Megan Blethen says, “I love these two photos I took of my middle son about 8 years ago. We had just moved into a new house and were unpacking. He must’ve been totally bored and without toys because he resorted to playing with the tissue box and pulling them all out.”
“My kit didn’t dictate the story I told–and it usually doesn’t. I scrapbook what I feel at that moment. I decided to start my kit with the cute Fringe Butterflies from a recent Maggie Holmes collection. I just bought them and was so excited to use them. I found it really easy to use this kit. The only thing I had to pull that wasn’t in it was a smaller alpha to fit in the title.”
“My best piece of advice is to pick a starting piece, whether it’s an embellishment, a paper or a moodboard. Pick something to get you going and it will hopefully flow from there. Also, don’t be afraid to make it a big kit. I added a lot more embellishments then I was ever going to use on one layout, but it’s better to have more to chose from, otherwise you’ll find yourself not having enough.”
Kelly Prang says, “I was inspired by a chipboard bike element to tell the story of the tandem bike my family had when I was a child. We would all four get on it for rides around our small town on weekends.”

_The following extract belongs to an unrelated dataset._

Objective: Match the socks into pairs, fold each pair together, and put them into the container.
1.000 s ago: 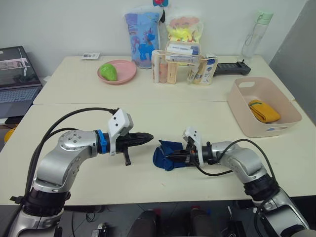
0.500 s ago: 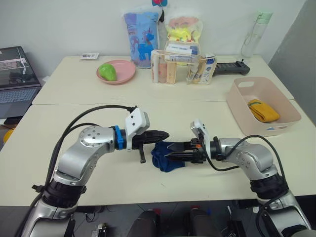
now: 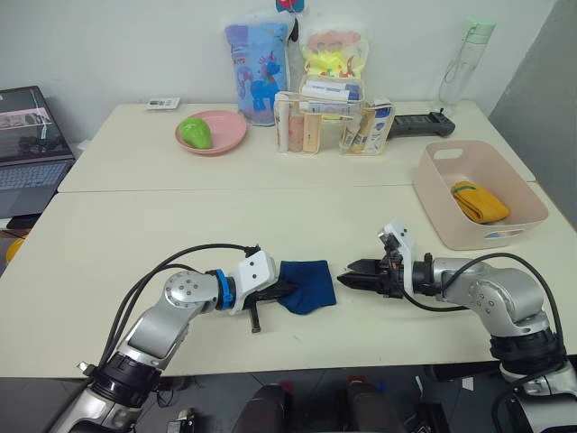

“I started my kit with the large floral print (from Heidi Swapp- September Skies), and then pulled colors from that paper to help pick a plaid, some tone-on-tone patterns, solids as well as a map paper and grid/newsprint. After paper, I picked elements for the kit, and when I found the bike chipboard I added more circle elements to help tie in the circular wheels. I made sure to pick two alphas, a banner, flair and some interesting ephemera pieces as well as washi tape as I tend to use those often on pages that I make.”
“I found it pretty easy to stick with the kit, as I had picked items based upon what I know I will use. My tip when building your own kits is to figure out HOW you scrap first. I tend to be inspired by color and shape, so started from there when building my kit. Also, I used a new paper which I was really excited about and chose papers that coordinated with that floral.”
Kelly Sroka says, “I LOVE using kits to scrapbook. I find that setting creative limits for myself helps me be a better scrapbooker and enjoy the creative process much more. I created this kit by starting with a favorite patterned paper (the polka-dot one) and gathering coordinating papers and embellishments in the same color scheme and mood of my original paper. The kit has a light, girly, fairy-tale feel, so I chose to tell the story of my daughter’s new horse. I used only supplies from my kit to make this page–the only product I added was a piece of white cardstock.”
If you are interested in building your own kit, here are my tips to get you started:
- choose a favorite piece of patterned paper or embellishment that has two or more colors;
- find coordinating papers in the same color scheme that also match the mood or theme of your original paper or embellishment;
- choose additional embellishments that coordinate with your papers;
- make sure to include a variety of types of embellishments.
Deborah Wagner says, “This is my niece and nephew on our family vacation in Jamaica.”
“I love scrapping beach photos, and it was enjoyable putting together my favorite beachy papers and elements to make a kit. Having a theme, and a color palette is helpful when making your own kit.”